Problem statement
In how many lines of the listing does the string "blue" appear? Give only the number.
··· Provided data ···
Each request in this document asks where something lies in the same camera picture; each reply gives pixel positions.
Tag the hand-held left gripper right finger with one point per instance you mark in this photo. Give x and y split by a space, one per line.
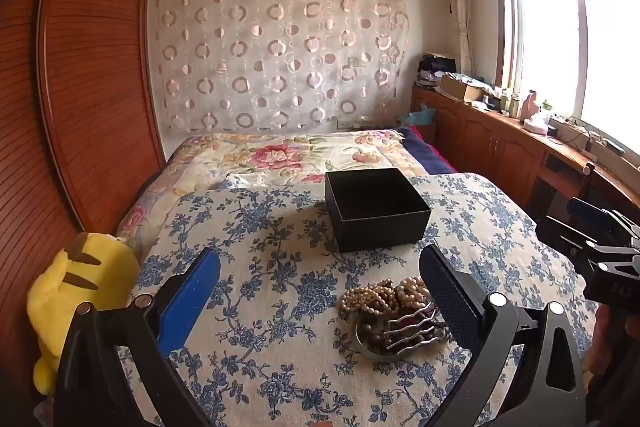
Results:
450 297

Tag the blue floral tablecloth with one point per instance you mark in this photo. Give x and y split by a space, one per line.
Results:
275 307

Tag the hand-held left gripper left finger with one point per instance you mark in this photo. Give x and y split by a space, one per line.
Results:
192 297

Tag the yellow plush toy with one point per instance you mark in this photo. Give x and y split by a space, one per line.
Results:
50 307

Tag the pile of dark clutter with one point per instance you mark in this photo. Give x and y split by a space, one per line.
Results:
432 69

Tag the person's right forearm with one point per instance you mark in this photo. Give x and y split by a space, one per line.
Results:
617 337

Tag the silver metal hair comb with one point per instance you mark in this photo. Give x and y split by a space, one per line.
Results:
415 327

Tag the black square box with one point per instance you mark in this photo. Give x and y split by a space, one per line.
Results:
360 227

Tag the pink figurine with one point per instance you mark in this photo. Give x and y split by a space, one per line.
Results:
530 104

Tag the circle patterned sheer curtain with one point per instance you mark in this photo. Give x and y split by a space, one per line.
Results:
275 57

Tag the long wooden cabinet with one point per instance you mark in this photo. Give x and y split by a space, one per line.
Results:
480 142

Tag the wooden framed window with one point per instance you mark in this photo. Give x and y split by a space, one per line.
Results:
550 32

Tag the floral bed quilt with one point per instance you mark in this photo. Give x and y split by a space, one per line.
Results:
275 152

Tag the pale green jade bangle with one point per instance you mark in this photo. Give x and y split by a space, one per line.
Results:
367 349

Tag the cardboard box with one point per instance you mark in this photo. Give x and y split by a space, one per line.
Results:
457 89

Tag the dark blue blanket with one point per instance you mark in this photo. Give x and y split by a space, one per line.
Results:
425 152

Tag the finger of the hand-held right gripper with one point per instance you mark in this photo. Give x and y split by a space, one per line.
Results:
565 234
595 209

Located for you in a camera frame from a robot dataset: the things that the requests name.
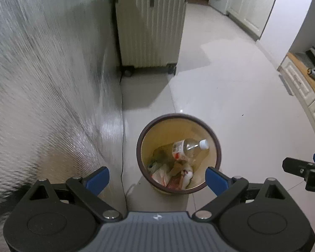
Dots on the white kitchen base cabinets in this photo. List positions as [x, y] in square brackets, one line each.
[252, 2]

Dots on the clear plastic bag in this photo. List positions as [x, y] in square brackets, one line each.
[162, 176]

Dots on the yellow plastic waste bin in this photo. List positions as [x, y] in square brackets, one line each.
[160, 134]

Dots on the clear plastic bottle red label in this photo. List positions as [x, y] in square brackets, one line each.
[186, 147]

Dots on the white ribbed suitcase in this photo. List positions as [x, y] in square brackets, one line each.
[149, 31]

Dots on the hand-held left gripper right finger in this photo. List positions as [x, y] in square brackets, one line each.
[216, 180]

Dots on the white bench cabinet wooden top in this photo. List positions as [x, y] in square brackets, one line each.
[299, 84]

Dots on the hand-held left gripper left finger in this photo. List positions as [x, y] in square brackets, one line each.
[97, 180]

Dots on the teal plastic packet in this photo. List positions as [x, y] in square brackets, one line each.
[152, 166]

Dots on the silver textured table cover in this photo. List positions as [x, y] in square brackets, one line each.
···
Written reply
2